Epidermal growth factor receptor expression and gene amplification in colorectal carcinoma: An immunohistochemical and chromogenic in situ hybridization study
Receptor, Epidermal Growth Factor
Recent data suggest that detection of epidermal growth factor receptor protein by immunohistochemistry (IHC) does not predict response to the antiepidermal growth factor receptor drug, cetuximab, in patients with colorectal carcinoma. In searching for foundation for further investigation to optimize patient selection for cetuximab therapy, this study sought to exploit the tissue microarray and chromogenic in situ hybridization techniques to evaluate the status of epidermal growth factor receptor gene amplification in colorectal cancer and its relationship with protein expression by IHC. The study included 158 primary or metastatic colorectal adenocarcinomas. Immunohistochemical results were scored as 0-3+ based on the intensity of membrane staining. The in situ hybridization signals were counted in 30 nuclei per tissue core. Overall, the rate of tissue loss was 7%, yielding 147 analyzable cases: 123 primary, 24 metastatic. Positive immunohistochemical staining of any intensity was detected in 85% (105/123) of primary and 79% (19/24) of metastatic tumors, whereas gene amplification (>5 gene copies/nucleus) was only seen in 12% (15/123) of primary and 8% (2/24) of metastatic tumors. Only 2/15 primary and 1/2 metastatic tumors that showed gene amplification were amplified at a high level (>10 gene copies/nucleus). Although a positive correlation was detected between the intensity of protein expression and the likelihood of gene amplification in both the primary (P = 0.01) and the metastatic (P = 0.05) tumors, IHC had a low specificity (17% in primary, 23% in metastatic) in predicting gene amplification.
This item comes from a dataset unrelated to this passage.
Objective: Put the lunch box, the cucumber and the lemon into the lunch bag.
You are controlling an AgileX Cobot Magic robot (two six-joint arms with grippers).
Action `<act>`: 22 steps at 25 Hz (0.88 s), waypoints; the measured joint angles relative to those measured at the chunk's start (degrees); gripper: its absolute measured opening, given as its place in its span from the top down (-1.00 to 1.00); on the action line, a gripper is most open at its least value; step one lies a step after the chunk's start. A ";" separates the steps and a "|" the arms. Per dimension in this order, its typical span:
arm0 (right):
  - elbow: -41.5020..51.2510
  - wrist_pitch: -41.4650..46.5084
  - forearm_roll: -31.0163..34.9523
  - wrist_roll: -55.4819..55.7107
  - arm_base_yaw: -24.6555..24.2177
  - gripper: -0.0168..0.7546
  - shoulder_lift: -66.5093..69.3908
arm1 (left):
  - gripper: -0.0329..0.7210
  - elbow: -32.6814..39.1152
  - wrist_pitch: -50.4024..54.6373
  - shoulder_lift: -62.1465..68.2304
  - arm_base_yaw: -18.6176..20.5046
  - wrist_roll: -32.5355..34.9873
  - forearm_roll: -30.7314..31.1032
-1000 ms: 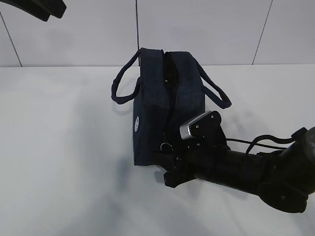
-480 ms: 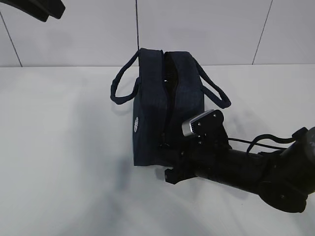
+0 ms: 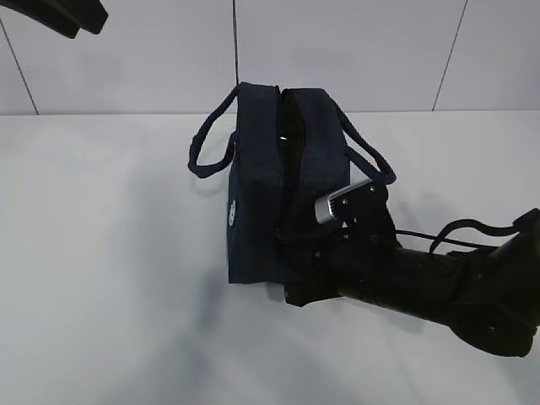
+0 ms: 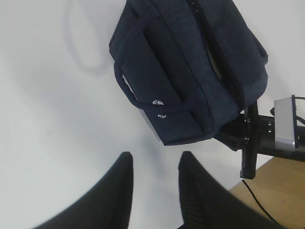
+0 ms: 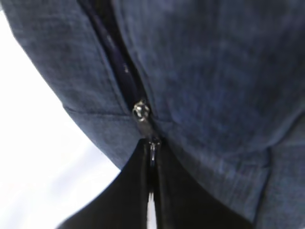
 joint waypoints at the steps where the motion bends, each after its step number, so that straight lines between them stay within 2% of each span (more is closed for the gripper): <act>1: 0.00 0.66 -0.42 0.00 0.00 0.94 -0.54 | 0.28 0.00 0.00 0.00 0.00 0.00 0.11; 6: 0.00 2.76 -2.61 1.39 0.00 0.94 -2.97 | 0.27 0.45 0.00 0.00 0.00 0.00 0.46; 14: 0.00 5.03 -5.43 3.86 0.00 0.94 -6.14 | 0.27 9.76 0.00 0.00 -0.28 0.00 0.48; 22: 0.00 6.48 -7.60 6.47 0.00 0.94 -7.88 | 0.27 11.34 -0.42 0.00 -6.13 0.00 0.72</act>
Conversely, all tumors that did not express the protein by IHC lacked gene amplification. Thus, this study shows that only a small fraction of epidermal growth factor receptor- positive colorectal carcinomas detected by IHC are associated with gene amplification. Additional studies are needed to determine whether epidermal growth factor receptor gene amplification bears any informative value in predicting response to cetuximab-based therapy.